Dataset excerpts
******************************
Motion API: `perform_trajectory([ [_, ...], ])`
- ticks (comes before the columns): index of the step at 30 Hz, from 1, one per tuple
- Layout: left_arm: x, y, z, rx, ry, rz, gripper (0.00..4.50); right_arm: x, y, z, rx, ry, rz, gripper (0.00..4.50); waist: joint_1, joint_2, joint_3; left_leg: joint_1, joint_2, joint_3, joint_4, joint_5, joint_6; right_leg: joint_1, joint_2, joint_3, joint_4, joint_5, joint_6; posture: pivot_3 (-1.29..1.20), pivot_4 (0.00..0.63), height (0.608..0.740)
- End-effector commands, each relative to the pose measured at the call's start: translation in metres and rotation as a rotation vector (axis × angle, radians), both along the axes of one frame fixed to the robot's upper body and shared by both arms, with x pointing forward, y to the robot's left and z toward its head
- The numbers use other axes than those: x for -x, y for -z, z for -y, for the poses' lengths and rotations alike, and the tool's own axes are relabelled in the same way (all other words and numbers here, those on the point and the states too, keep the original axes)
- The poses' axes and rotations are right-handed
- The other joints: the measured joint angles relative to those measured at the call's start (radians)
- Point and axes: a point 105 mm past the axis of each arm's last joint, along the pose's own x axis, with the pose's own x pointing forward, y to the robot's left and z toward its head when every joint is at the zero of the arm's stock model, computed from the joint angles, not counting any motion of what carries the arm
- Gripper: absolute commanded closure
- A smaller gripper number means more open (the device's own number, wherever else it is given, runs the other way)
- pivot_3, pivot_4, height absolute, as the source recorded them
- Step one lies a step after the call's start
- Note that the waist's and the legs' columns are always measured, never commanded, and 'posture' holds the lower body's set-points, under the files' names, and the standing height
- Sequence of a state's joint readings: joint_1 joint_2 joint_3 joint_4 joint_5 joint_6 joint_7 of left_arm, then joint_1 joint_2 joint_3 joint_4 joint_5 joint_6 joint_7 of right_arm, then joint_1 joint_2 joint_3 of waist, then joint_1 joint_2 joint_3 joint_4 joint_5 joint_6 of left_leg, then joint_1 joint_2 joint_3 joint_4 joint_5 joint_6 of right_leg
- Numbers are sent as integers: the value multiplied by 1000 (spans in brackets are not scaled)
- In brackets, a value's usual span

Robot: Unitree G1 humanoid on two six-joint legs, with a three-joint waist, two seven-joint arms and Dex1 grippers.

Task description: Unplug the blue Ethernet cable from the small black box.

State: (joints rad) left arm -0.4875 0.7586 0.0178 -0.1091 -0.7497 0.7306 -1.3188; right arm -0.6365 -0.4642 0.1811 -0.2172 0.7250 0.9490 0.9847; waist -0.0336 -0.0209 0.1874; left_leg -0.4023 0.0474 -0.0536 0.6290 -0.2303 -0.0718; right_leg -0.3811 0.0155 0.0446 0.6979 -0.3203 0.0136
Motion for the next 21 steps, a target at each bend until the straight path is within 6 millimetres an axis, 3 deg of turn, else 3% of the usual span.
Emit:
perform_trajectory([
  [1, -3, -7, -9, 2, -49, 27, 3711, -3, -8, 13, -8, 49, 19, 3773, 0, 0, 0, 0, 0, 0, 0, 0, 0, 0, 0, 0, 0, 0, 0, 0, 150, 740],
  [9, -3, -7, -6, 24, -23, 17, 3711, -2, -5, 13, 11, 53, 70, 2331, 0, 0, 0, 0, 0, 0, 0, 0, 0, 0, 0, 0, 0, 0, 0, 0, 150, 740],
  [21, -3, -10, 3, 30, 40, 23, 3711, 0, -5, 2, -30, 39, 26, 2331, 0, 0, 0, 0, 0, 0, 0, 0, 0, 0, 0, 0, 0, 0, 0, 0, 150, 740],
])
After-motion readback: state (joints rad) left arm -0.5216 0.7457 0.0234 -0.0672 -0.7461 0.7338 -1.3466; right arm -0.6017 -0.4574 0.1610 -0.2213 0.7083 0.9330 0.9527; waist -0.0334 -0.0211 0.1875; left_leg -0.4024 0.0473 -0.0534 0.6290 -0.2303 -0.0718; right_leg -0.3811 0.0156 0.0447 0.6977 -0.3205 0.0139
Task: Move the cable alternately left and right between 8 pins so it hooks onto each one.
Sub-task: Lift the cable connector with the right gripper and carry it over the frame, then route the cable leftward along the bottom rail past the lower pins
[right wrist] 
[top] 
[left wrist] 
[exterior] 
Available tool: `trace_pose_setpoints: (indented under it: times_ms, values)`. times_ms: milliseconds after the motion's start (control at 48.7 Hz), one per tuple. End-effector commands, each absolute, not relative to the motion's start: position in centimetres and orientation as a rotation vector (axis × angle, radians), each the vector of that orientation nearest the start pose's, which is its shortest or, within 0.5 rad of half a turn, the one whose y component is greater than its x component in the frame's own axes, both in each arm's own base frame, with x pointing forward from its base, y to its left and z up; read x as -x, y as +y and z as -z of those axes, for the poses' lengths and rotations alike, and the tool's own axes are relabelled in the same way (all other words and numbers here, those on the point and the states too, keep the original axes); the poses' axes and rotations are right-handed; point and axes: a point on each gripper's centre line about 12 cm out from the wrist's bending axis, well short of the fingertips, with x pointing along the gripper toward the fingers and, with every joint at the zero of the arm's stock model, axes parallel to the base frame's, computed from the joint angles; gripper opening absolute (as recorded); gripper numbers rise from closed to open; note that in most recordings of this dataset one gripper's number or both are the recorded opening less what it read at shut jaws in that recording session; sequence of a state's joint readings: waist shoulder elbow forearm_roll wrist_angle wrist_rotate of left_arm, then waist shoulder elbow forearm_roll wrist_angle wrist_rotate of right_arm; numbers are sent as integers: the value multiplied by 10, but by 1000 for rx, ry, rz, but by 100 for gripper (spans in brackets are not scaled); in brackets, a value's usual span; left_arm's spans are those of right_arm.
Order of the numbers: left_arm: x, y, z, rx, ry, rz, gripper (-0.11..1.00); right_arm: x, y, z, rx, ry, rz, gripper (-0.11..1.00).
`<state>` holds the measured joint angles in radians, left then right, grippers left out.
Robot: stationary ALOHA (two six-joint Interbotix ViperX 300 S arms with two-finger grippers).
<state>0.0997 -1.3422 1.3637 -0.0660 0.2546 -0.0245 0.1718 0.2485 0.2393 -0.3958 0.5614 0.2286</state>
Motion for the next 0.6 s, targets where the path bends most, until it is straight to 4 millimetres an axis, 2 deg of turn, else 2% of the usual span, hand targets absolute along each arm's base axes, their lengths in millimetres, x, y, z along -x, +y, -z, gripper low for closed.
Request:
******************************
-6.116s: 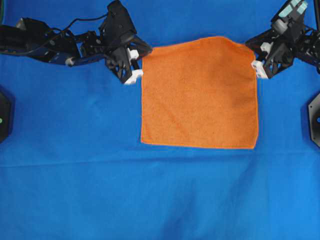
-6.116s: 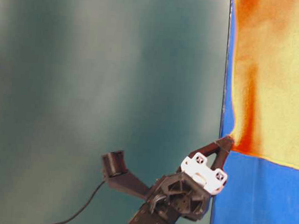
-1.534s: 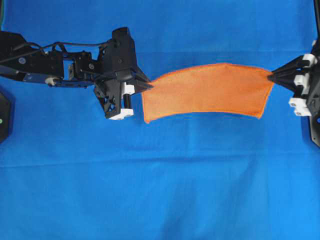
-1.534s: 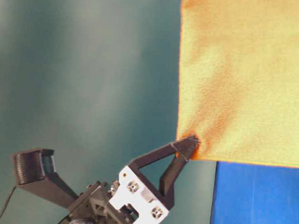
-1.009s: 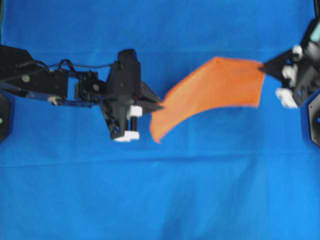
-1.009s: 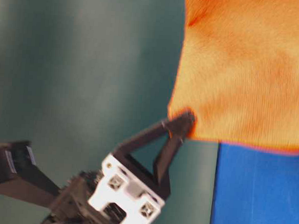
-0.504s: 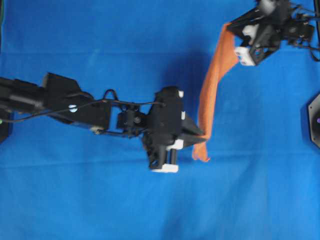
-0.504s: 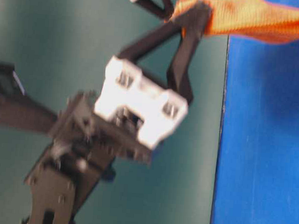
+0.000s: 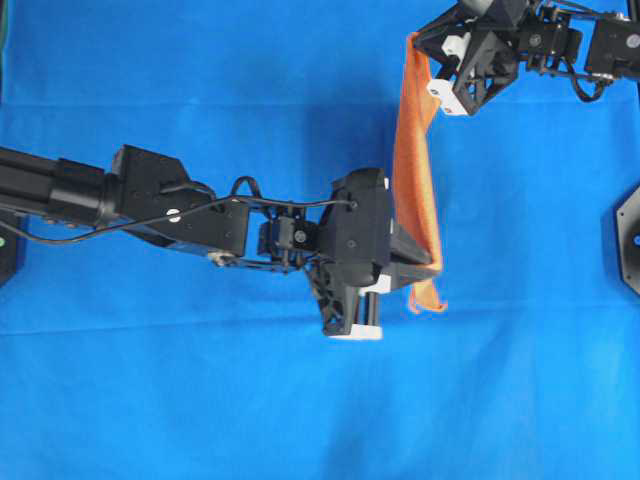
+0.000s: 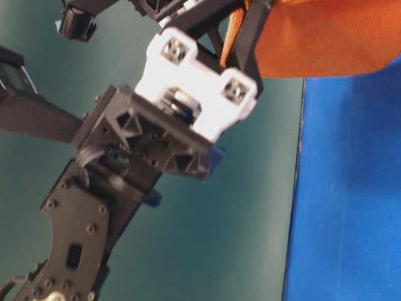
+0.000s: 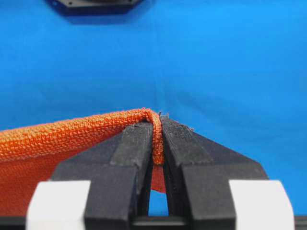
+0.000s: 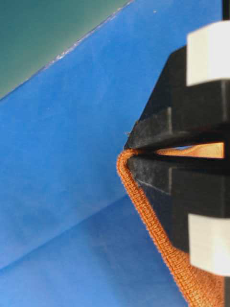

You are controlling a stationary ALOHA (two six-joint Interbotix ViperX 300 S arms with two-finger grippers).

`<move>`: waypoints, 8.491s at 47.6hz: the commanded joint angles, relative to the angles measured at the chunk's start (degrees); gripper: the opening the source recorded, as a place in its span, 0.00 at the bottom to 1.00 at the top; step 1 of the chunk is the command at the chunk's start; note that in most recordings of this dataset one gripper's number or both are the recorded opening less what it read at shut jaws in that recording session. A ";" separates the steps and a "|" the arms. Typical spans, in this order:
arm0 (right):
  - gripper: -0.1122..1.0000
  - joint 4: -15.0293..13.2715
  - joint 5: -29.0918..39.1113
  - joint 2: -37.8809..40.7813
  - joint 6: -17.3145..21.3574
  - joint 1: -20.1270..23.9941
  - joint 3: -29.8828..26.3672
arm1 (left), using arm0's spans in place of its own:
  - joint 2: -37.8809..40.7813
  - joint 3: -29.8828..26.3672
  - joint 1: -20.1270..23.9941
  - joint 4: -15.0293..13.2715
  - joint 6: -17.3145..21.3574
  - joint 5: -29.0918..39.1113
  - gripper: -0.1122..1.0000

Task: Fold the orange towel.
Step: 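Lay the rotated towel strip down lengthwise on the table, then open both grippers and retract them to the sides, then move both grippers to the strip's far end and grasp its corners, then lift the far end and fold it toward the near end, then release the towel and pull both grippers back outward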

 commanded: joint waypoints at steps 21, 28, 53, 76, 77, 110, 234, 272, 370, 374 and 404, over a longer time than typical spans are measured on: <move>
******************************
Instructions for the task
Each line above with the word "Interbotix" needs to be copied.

Answer box
Robot: stationary ALOHA (two six-joint Interbotix ViperX 300 S arms with two-finger grippers).
You are controlling a stationary ALOHA (two six-joint Interbotix ViperX 300 S arms with two-finger grippers).

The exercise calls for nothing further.